- **Your assignment**: Make an exact transcription of the data below.

- **Supplied information**:
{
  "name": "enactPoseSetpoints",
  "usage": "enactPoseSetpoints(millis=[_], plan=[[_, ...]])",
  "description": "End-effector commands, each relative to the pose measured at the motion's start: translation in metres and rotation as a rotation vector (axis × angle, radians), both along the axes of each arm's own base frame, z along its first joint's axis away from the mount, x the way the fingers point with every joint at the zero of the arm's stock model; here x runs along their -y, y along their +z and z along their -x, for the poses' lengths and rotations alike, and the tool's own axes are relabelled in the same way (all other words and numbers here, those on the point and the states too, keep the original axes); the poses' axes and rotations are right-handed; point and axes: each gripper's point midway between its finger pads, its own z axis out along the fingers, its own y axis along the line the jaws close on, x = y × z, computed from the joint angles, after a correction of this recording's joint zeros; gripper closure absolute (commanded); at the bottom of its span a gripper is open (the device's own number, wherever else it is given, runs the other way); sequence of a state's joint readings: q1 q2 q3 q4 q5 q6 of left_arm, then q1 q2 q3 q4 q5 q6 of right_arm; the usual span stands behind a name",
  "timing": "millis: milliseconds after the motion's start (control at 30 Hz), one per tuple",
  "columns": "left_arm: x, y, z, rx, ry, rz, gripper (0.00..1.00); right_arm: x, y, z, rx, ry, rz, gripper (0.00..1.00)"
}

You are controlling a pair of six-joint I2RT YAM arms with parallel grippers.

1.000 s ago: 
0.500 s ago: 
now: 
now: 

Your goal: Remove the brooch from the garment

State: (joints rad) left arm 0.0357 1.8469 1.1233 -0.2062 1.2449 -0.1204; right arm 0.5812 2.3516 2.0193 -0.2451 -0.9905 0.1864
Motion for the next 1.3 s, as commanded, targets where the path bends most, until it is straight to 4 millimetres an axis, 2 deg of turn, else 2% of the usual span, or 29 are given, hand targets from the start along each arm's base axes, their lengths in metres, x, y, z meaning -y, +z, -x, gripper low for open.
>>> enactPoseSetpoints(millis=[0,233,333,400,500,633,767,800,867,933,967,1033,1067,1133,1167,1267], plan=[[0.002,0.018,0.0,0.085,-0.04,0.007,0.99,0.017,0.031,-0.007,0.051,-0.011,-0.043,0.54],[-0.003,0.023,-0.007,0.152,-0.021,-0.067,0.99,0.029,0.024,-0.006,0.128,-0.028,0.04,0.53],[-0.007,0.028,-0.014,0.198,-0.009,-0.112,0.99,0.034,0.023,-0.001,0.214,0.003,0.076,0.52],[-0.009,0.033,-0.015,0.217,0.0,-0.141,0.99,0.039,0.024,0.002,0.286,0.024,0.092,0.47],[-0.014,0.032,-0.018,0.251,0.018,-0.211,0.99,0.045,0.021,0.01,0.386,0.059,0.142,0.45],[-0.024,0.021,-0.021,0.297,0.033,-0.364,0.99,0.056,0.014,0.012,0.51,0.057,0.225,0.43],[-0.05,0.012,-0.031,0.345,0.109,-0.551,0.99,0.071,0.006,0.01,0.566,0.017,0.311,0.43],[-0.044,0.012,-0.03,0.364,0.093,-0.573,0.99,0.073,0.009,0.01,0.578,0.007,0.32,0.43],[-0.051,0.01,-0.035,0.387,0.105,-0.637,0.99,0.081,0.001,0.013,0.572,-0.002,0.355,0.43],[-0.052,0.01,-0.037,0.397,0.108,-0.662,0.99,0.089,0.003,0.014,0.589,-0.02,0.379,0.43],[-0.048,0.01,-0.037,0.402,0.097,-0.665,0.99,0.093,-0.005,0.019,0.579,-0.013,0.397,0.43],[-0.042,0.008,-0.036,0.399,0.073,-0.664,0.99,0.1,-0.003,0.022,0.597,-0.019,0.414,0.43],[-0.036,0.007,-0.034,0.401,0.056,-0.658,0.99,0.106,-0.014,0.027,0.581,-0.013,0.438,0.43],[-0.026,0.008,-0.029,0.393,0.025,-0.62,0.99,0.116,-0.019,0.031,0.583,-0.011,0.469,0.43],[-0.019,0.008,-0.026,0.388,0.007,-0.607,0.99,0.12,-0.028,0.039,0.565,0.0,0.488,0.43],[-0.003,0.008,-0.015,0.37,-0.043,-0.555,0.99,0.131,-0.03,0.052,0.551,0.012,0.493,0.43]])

- **Solution to this problem**:
{
  "name": "enactPoseSetpoints",
  "usage": "enactPoseSetpoints(millis=[_], plan=[[_, ...]])",
  "description": "End-effector commands, each relative to the pose measured at the motion's start: translation in metres and rotation as a rotation vector (axis × angle, radians), both along the axes of each arm's own base frame, z along its first joint's axis away from the mount, x the way the fingers point with every joint at the zero of the arm's stock model; here x runs along their -y, y along their +z and z along their -x, for the poses' lengths and rotations alike, and the tool's own axes are relabelled in the same way (all other words and numbers here, those on the point and the states too, keep the original axes); the poses' axes and rotations are right-handed; point and axes: each gripper's point midway between its finger pads, its own z axis out along the fingers, its own y axis along the line the jaws close on, x = y × z, computed from the joint angles, after a correction of this recording's joint zeros; gripper closure absolute (commanded); at the bottom of its span a gripper is open (the device's own number, wherever else it is given, runs the other way); sequence of a state's joint readings: q1 q2 q3 q4 q5 q6 of left_arm, then q1 q2 q3 q4 q5 q6 of right_arm; the usual span stands behind a name",
  "timing": "millis: milliseconds after the motion's start (control at 30 Hz), one per tuple",
  "columns": "left_arm: x, y, z, rx, ry, rz, gripper (0.00..1.00); right_arm: x, y, z, rx, ry, rz, gripper (0.00..1.00)"
}

You are controlling a pair of six-joint I2RT YAM arms with parallel grippers.

1.000 s ago: 
0.500 s ago: 
now: 
now: 

Your goal: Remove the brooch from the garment

State: (joints rad) left arm 0.0357 1.8469 1.1233 -0.2062 1.2449 -0.1204; right arm 0.5812 2.3516 2.0193 -0.2451 -0.9905 0.1864
Motion for the next 1.3 s, as commanded, targets where the path bends most, until it is straight to 4 millimetres an axis, 2 deg of turn, else 2% of the usual span, or 29 are given, hand targets from the start along each arm's base axes, their lengths in metres, x, y, z meaning -y, +z, -x, gripper low for open.
>>> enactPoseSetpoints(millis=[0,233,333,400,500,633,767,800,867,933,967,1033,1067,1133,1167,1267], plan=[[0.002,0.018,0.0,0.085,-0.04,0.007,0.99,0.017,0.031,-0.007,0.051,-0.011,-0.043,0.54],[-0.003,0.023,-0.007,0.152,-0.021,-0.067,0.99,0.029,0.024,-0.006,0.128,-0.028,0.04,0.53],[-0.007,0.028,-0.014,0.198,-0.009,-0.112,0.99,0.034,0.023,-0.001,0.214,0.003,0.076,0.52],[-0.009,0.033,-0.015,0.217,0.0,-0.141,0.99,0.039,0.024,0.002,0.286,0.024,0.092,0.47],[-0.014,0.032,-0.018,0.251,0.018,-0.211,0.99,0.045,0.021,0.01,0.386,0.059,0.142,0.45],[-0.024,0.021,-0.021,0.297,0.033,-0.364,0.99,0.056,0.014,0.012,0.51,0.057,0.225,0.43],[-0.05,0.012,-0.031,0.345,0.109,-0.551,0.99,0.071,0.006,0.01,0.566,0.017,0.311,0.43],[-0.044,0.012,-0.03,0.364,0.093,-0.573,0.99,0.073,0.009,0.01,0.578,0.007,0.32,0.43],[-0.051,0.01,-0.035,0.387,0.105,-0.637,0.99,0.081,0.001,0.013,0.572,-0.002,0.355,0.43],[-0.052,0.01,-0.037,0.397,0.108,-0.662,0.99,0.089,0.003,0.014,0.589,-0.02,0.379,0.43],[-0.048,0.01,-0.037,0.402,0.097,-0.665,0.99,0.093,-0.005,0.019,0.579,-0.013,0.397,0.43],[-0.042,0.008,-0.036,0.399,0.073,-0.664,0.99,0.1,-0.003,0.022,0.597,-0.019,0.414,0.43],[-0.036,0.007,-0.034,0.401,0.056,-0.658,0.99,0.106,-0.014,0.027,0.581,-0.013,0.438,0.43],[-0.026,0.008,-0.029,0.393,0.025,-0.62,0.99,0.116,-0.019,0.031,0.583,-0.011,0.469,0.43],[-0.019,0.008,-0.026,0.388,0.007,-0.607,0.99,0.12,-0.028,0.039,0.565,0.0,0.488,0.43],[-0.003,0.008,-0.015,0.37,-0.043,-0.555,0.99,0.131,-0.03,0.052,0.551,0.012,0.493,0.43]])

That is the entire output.